The Sylvester family say today: “Throughout our ordeal, we were told that investigators would learn lessons that would reduce deaths in custody. We now believe that the lesson they were learning was how to build on a process that denies justice for death in custody victims and their grieving families. Roger and other victims, and families like us, are the ones paying the price in this learning exercise.”

Every new Roger Sylvester or Rashan Charles seems to confirm this.

Deborah Coles of Inquest, who worked with the family 20 years ago, says now: “Roger’s was a pivotal case in exposing the brutality, negligence and racism institutionalised within the police force, the absence of accountability at all levels … and the failure of the criminal justice system to deal with police responsible for violence and misconduct.”

She praises the family’s achievements: “[Their] relentless campaigning … was so effective in raising parliamentary and public awareness on these issues; they remain an inspiration to other families.
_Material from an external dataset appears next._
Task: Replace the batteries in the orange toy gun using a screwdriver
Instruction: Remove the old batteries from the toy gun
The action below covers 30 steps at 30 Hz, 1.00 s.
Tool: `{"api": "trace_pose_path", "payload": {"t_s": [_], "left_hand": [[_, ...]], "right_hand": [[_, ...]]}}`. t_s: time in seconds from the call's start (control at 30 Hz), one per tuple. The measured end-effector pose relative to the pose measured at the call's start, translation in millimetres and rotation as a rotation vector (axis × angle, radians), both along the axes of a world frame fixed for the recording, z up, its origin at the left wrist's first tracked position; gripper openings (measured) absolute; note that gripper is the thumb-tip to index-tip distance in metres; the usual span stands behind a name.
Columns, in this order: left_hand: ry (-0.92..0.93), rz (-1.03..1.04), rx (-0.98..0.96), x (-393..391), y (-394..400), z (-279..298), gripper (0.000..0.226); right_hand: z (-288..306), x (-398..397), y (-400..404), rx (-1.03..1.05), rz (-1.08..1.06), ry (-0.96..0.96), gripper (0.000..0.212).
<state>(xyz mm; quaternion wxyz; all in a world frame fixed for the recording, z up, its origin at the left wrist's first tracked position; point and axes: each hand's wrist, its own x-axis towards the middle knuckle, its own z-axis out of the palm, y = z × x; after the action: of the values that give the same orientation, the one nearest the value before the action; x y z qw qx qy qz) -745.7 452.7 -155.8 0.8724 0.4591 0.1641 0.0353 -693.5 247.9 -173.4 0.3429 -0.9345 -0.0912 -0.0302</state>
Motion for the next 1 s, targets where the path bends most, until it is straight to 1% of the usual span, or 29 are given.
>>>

Their struggles informed some of the policy changes and reforms to the investigation and inquest process. However, there’s no room for complacency — concerns about black deaths in police custody remain.” 

On the 20th anniversary of Roger’s death, his sister Tracey reflected: “They say time heals but after 20 years, some of us are still grieving. Losing Rog has left a void in all our lives. We miss his warm personality and his smile.”

Roger Sylvester would have been 50 years old now, perhaps with children of his own. 

His parents, Rupert and Sheila, point to the one fact no amount of official justification can ever change: “If the police did not lay their hands on Roger that night, he would be alive today.”